# Making 20 sided Dice?



## WoodSpanker

I was building a display case for client to display his Dungeons and Dragons miniatures in. He was impressed by my work, and asked me to make him a complete set of D&D Dice for playing the game out of wood (Specifically, Ebony). For this he wants to pay me much money! But I looked at a 20 sided die, (and most of the OTHER dice, for that matter) and have no idea where to even begin. Does anyone have ANY idea how I would go about making such complex little polyhedron?


----------



## Loren

Perfect reason to invest in a CNC machine.


----------



## WoodSpanker

lol Loren, yes well, CNC's are just a bit out of my price range. o.k., more than a bit.


----------



## RogerM

Woodspanker - What you are considering is called an icosahedron. You can find a lot of information about these geometric figures at http://en.wikipedia.org/wiki/Icosahedron. This website portrays many of the angles that you will need in making the item that you are considering. If you are versed in geometry and a little trigonometry you should be able to determine the cutting angles. This polyhedron has 20 identical equilateral triangular faces, 30 edges and 12 vertices. I have made these as wooden plant holders but never a die. If I can be of further assistance please feel free to contact me.


----------



## helluvawreck

I just looked at that page and and it looks like you have a tall order on your hands. Good luck.

helluvawreck
https://woodworkingexpo.wordpress.com


----------



## lew

I know it is not the same thing but this might give you a starting point-
http://www.magicalwoodproducts.com/dodecahedron.html


----------



## Loren

I think perhaps the easiest way to make a one-off in a small
size would be to make a sphere, plot out the intersections
on the surface, and use a chisel to make a flat between each
set of 3 points.


----------



## Tootles

That does look tricky. What size does it need to be?

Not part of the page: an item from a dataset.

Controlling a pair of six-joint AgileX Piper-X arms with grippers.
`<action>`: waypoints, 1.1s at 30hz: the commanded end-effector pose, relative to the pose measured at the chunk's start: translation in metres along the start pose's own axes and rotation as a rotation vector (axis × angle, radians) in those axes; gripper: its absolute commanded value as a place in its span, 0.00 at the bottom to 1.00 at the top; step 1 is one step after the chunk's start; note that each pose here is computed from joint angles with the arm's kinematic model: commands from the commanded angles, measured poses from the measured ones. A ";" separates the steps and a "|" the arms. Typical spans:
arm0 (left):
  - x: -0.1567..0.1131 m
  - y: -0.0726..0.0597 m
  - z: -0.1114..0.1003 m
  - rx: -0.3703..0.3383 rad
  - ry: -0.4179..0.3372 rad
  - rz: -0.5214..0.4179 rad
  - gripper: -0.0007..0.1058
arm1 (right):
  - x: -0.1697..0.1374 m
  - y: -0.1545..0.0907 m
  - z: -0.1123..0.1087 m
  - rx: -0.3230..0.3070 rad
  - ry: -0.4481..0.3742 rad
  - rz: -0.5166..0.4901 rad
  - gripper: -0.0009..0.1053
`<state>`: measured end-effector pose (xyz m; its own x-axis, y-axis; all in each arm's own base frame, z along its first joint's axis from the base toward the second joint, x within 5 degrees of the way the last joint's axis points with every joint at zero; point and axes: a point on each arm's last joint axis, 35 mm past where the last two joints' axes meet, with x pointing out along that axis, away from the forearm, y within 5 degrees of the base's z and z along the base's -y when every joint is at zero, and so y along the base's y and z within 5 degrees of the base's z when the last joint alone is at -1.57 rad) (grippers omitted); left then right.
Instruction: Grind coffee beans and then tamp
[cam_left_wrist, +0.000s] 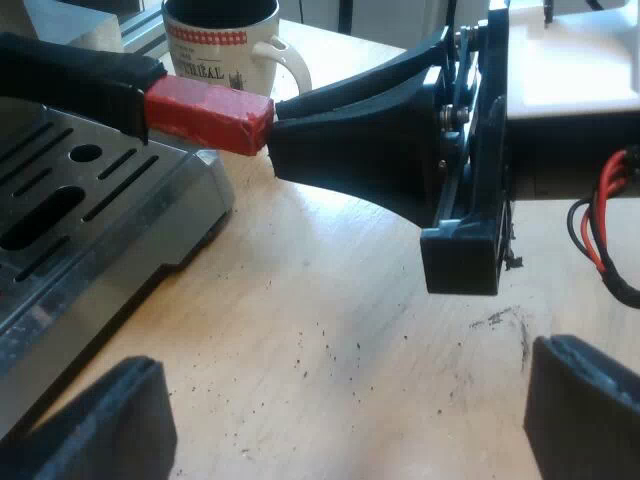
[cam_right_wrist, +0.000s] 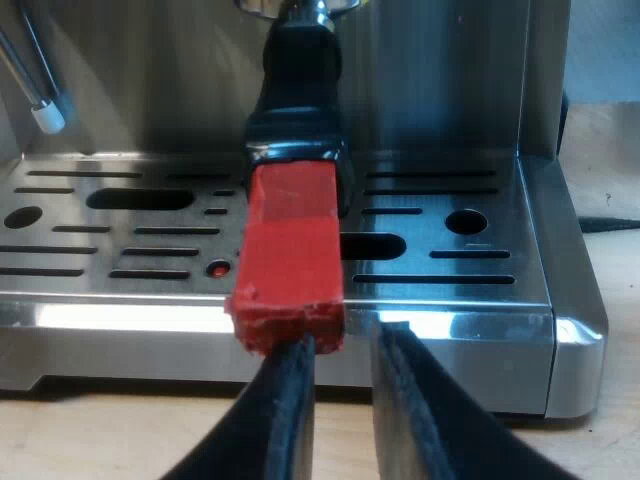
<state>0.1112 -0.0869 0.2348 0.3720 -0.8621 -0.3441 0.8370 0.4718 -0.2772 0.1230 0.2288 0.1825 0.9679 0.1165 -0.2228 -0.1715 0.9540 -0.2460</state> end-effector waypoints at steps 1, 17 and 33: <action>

Looking at the animation that RogerM pointed to, it looks as though you could start this on a lathe (you'd probably need to have a chuck). There are ten triangles around the outside of a cylinder and then each end has five triangles meeting at a point. So if you started with a cylinder that has a cone on each end you would, as suggested above, need to mark the vertices and then either chisel or file the faces flat.


----------



## 280305

I will be keeping an eye on this conversation. My 9-year old is very much into D&D. When he saw this, he said, "I think that some numbers will come up more often than others". Which is a good point. Since this is not just something to look at, it is not enough that the dice look regular. They have to be regular in many subtle details such as the rounding of the edges.

I hope you are able to find a solution.


----------



## nick85

This may be a stupid idea, but why not cut out 20 equilateral triangles from a thin board, miter the edges, and assemble them?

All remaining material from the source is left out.